Beside the volatility of cash distributions, investors should weigh two other factors in assessing TNH units. First, CF Industries has the right to buy all the publicly held TNH units as long as CF owns at least 75% of the total, which it does now. That could lead to a forced sale at a loss, if the units’ price declines in the face of possible weaker industry fundamentals or higher gas prices. While CF has said little about its specific plans for TNH, we doubt that it will exercise its option. The parent is about to spend about $940 million on an acquisition, and its capital program calls for investing a further $2 billion in expansions over the next three years. That, and a new stock repurchase authorization, should consume much of CF’s investable cash.
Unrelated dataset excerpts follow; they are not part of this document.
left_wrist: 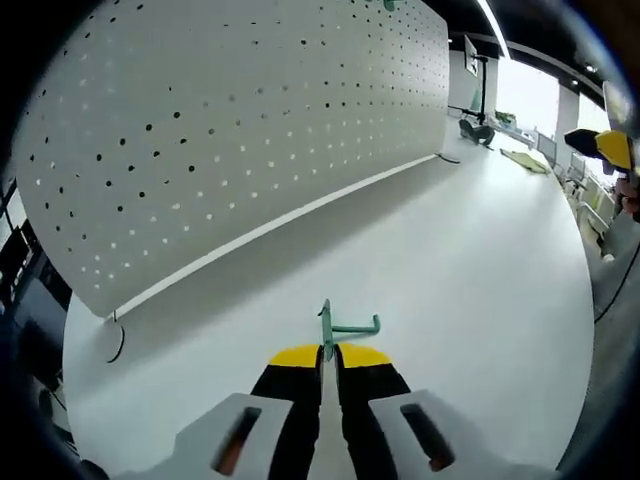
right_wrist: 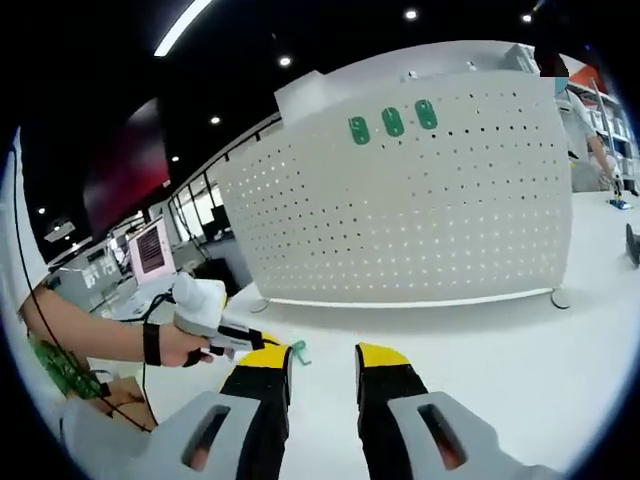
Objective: Insert the hook assembly into the mounting plate slot until the hook locks in place.
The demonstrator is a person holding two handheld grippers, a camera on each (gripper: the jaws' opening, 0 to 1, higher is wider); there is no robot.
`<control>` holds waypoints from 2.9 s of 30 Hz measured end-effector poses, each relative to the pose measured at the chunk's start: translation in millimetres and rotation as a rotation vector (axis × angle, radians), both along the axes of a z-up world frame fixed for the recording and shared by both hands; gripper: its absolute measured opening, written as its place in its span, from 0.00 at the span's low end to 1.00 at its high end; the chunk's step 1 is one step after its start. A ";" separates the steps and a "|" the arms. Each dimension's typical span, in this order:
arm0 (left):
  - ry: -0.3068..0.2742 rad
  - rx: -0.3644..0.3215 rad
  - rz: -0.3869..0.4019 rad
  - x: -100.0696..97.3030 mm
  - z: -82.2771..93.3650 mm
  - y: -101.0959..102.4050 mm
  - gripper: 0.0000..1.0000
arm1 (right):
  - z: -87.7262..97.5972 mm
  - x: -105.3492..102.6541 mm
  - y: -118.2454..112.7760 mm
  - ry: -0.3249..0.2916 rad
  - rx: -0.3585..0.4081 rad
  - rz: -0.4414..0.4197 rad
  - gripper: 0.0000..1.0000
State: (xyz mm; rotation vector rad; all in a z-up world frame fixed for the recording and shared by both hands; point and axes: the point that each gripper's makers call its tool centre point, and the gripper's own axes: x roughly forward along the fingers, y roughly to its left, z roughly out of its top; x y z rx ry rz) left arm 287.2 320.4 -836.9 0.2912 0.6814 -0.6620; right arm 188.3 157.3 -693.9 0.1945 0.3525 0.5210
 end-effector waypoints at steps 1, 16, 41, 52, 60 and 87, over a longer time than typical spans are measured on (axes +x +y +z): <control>-0.003 0.001 0.000 0.0 0.2 -1.3 0.06 | -0.2 -0.2 -0.2 0.000 0.000 -0.001 0.25; 0.065 -0.107 0.029 -2.2 0.6 -10.2 0.02 | -2.4 -1.0 -1.5 0.015 0.002 -0.010 0.24; 0.066 -0.360 0.085 -26.7 56.1 -24.9 0.01 | 12.1 -6.1 10.1 -0.009 0.010 0.044 0.23; 0.078 -0.483 0.141 -43.6 73.8 -20.9 0.01 | 17.3 -12.5 19.0 -0.026 0.015 0.071 0.23; 0.082 -0.555 0.160 -58.6 88.2 -20.3 0.01 | 22.5 -16.5 22.1 -0.041 0.019 0.084 0.23; 0.078 -0.761 0.096 -113.3 146.5 -35.7 0.02 | 31.8 -29.8 46.9 -0.059 0.045 0.165 0.20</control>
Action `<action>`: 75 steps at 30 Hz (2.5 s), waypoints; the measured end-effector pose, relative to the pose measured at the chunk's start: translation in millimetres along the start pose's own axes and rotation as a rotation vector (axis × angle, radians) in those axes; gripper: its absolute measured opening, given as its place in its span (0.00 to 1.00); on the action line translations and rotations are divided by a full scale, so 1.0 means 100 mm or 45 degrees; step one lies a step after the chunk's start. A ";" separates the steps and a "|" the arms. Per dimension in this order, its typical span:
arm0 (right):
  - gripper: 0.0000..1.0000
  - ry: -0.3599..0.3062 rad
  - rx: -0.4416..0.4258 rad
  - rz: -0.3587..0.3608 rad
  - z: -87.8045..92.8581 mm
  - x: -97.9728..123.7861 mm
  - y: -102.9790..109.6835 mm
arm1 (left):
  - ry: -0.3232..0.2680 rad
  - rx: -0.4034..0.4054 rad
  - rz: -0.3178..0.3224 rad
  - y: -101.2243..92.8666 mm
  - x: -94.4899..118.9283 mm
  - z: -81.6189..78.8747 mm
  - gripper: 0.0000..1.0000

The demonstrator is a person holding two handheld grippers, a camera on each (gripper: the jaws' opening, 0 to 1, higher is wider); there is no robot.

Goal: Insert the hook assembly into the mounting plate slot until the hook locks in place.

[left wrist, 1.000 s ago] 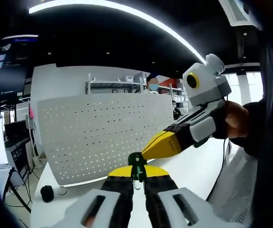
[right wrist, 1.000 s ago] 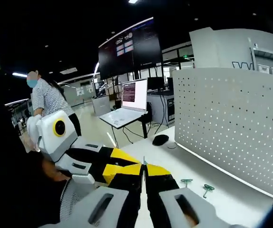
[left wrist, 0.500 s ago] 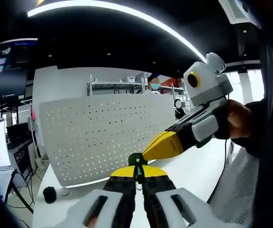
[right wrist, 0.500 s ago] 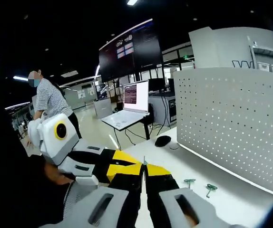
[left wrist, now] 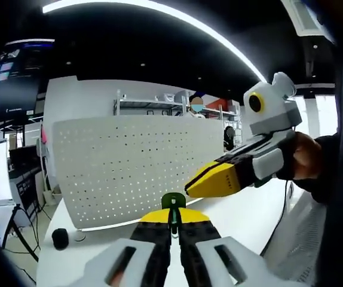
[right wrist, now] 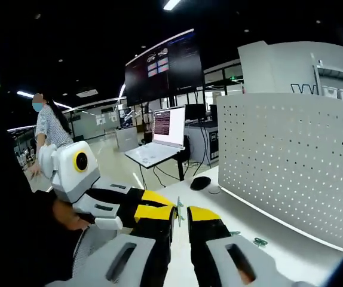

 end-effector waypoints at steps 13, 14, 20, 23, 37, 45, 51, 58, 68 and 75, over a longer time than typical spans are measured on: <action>0.32 -0.075 0.086 0.159 -0.01 0.18 -0.18 | 0.016 0.001 -0.035 0.22 -0.15 -0.13 0.03; 0.33 -0.076 0.086 0.174 0.00 0.21 -0.19 | 0.018 -0.005 -0.040 0.24 -0.17 -0.14 0.03; 0.38 -0.078 0.094 0.233 0.04 0.29 -0.27 | 0.016 -0.010 -0.097 0.48 -0.33 -0.21 0.03; 0.40 -0.075 0.107 0.255 0.04 0.32 -0.30 | 0.014 -0.019 -0.117 0.58 -0.40 -0.22 0.03; 0.45 -0.068 0.125 0.329 0.15 0.43 -0.33 | -0.051 -0.049 -0.202 1.10 -0.73 -0.46 0.03; 0.45 -0.051 0.154 0.358 0.21 0.47 -0.34 | -0.083 -0.086 -0.247 1.35 -0.96 -0.58 0.03; 0.45 -0.053 0.138 0.382 0.25 0.51 -0.39 | -0.122 -0.114 -0.302 1.59 -1.18 -0.67 0.03; 0.45 -0.033 0.126 0.383 0.30 0.52 -0.41 | -0.175 -0.145 -0.374 1.82 -1.40 -0.74 0.03; 0.45 -0.023 0.107 0.390 0.33 0.52 -0.48 | -0.193 -0.125 -0.451 2.07 -1.67 -0.75 0.03; 0.45 -0.020 0.089 0.397 0.35 0.53 -0.54 | -0.187 -0.135 -0.478 2.18 -1.77 -0.69 0.03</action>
Point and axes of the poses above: the point that each gripper's makers call its tool centre point, and the gripper's own axes: x roughly backward along the fingers, y roughly to its left, z roughly out of its underside, the point moved 9 cm from there along x, roughly backward along the fingers, and after that the axes turned 12 degrees about -y, right-handed, at the moved point
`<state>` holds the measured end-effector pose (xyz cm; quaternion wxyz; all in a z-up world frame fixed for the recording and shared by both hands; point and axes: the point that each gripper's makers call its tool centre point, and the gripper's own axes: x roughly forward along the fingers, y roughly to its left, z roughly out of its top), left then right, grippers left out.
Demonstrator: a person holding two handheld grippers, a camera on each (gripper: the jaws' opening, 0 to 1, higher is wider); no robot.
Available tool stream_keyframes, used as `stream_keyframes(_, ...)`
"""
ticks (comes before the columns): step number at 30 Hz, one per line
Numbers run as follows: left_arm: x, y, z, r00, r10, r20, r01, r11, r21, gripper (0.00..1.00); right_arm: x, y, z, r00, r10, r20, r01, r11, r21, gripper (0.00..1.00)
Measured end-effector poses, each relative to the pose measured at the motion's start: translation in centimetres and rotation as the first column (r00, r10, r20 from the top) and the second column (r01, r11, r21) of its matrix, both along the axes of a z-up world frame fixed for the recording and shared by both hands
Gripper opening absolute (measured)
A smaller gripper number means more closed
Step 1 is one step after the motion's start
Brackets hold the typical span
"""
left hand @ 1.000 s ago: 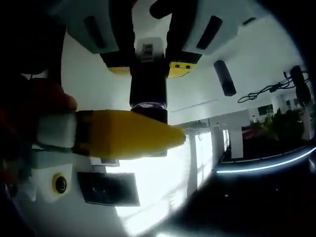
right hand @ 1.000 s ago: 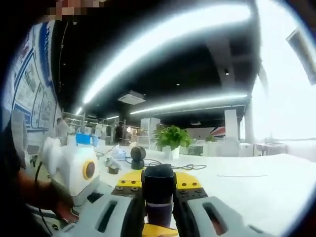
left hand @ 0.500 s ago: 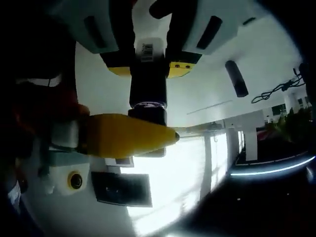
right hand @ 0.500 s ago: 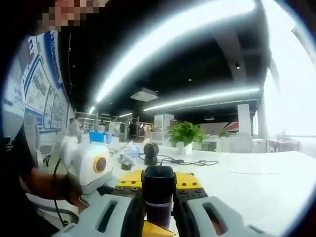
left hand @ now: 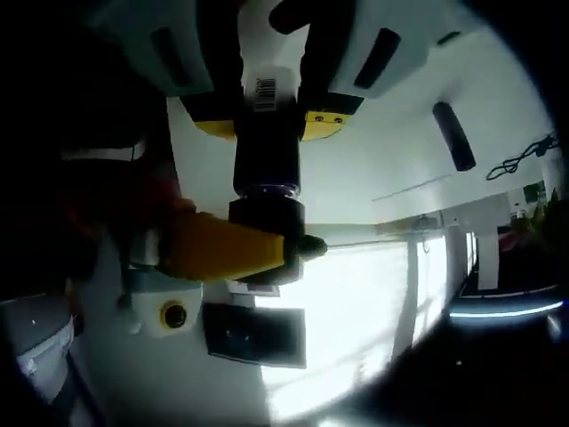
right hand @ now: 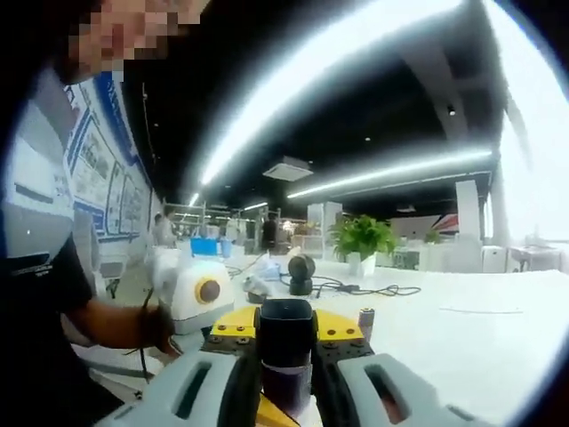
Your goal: Pick up cosmetic bottle twist off cap place on table pick up cap screw tight cap place on table
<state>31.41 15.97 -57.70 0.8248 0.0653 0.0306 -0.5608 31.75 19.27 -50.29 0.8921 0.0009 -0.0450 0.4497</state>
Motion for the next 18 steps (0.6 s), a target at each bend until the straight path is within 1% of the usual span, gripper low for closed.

Another consideration is capacity growth at Terra Nitrogen. As the partnership does not retain earnings for growth, it must raise new capital to expand significantly. TNH has no debt, so it could borrow significantly for growth. But CF has said little about its growth plans for TNH.
The U.S. nitrogen fundamentals look quite good. After a bad drought in 2012, corn stocks are down, and farmers will likely plant more acres in 2013. While natural gas prices are up from a recent 10-year low last winter, they are still well down from prior levels, and rising gas production from many shale deposits will likely prevent gas from rising significantly anytime soon. Too, around 40% of U.S. nitrogen fertilizer demand is met by imports, giving the domestic industry a chance to grow by taking share from overseas suppliers, which may face rising raw materials costs.
Despite the concerns discussed above, we think Terra Nitrogen distributions will rise over time, and the units could interest investors who can put up with some volatility.
At the time of this article’s writing, the author did not have positions in any stocks mentioned.